Problem: Look for the word "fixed". Copy every line of the listing where it occurs.
----- Input data -----
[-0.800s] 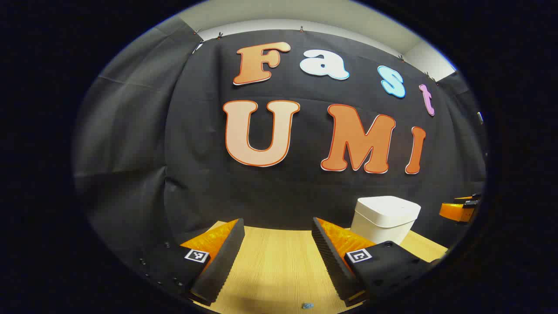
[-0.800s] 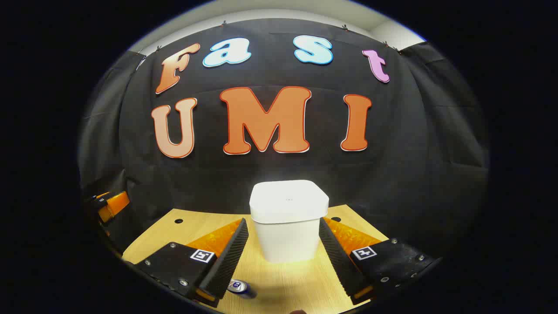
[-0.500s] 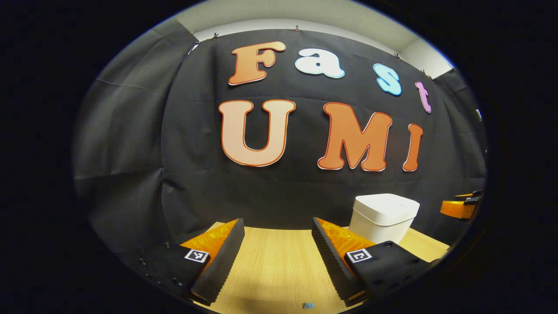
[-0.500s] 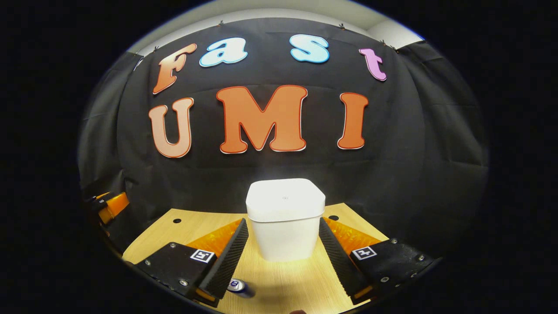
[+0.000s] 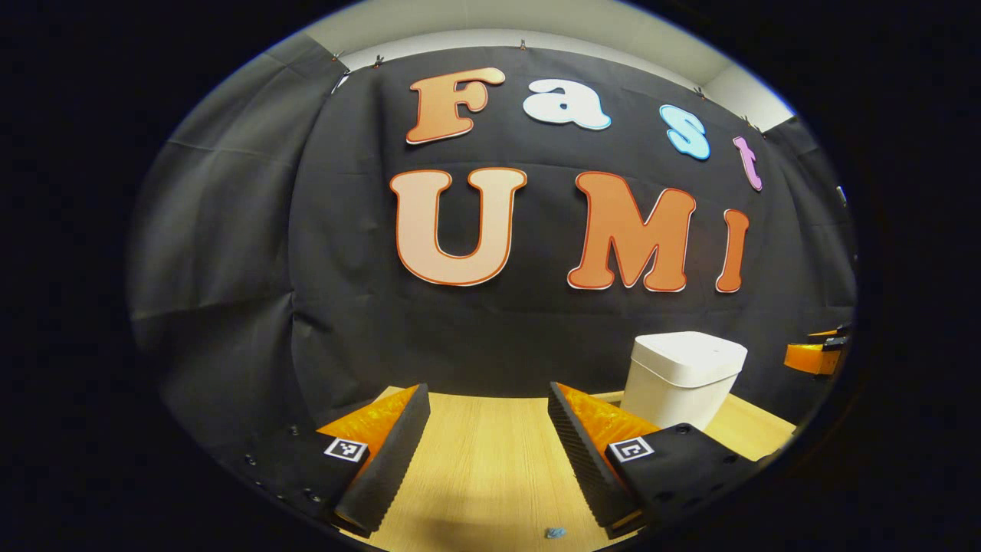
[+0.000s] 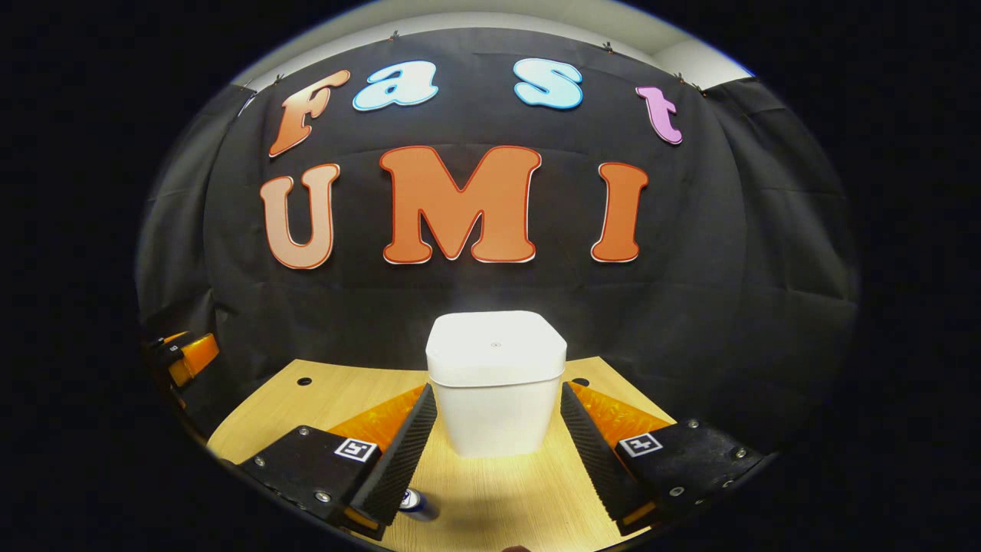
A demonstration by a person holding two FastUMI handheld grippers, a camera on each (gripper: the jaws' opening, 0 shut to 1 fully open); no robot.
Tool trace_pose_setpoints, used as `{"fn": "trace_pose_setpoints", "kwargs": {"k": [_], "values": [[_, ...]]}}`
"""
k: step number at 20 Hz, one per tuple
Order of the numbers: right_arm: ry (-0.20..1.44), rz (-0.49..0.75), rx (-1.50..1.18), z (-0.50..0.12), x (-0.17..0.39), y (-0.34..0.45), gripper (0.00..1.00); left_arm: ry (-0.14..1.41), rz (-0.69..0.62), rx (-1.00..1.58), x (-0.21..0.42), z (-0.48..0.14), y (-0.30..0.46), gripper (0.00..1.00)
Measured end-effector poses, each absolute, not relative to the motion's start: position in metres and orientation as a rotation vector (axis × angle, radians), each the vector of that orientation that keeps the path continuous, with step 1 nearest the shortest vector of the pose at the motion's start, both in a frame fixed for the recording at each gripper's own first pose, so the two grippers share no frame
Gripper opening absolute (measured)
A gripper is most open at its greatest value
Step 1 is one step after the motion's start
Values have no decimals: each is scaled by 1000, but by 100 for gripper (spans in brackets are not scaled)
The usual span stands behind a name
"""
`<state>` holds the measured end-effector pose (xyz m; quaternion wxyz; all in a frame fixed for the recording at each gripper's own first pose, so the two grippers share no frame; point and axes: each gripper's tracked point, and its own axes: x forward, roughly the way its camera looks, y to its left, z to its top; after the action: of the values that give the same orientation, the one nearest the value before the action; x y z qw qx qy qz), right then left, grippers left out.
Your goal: Press the lid of the desktop garbage bin to open it, pick up the crumpled paper on the desktop and throw it into the bin, then pick up the pop can on the desktop and drop it into the bin, and finally close the garbage bin lid.
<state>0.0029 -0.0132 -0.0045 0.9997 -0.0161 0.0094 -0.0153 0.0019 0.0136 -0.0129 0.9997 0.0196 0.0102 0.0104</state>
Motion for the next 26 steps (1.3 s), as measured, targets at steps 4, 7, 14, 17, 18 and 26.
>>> {"fn": "trace_pose_setpoints", "kwargs": {"k": [4, 7, 14, 17, 18, 26], "values": [[14, -32, -32, -2, 4, -13, 99, 25, 14, 41, 7, -13, 12, 99], [22, -35, -25, -4, 6, -14, 99, 25, 16, 56, 9, -14, 12, 99], [57, -47, -36, -10, 13, -18, 95, 37, 19, 67, 14, -19, 14, 99], [71, -51, -44, -12, 14, -19, 83, 33, 25, 68, 15, -17, 15, 99], [77, -51, -48, -14, 14, -19, 78, 29, 26, 71, 15, -17, 15, 99], [109, -16, -58, -20, 15, -13, 15, 42, 40, 67, 13, -21, 22, 99]]}}
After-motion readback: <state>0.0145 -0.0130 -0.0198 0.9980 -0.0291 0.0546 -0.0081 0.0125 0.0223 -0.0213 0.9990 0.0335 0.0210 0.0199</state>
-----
Exercise solution:
Measured end-effector poses, each absolute, not relative to the motion's start: position in metres and orientation as a rotation vector (axis × angle, radians), each the vector of that orientation that keeps the path continuous, with step 1 nearest the shortest vector of the pose at the motion's start, both in a frame fixed for the recording at each gripper's own first pose, so the two grippers share no frame
`<state>` holds the measured end-effector pose (xyz m; quaternion wxyz; all in a frame fixed for the recording at each gripper's own first pose, so the two grippers share no frame; point and axes: each gripper's tracked point, and its own axes: x forward, roughly the way its camera looks, y to its left, z to its top; after the action: of the values that give the same orientation, the one nearest the value before the action; x y z qw qx qy qz), right then left, grippers left out.

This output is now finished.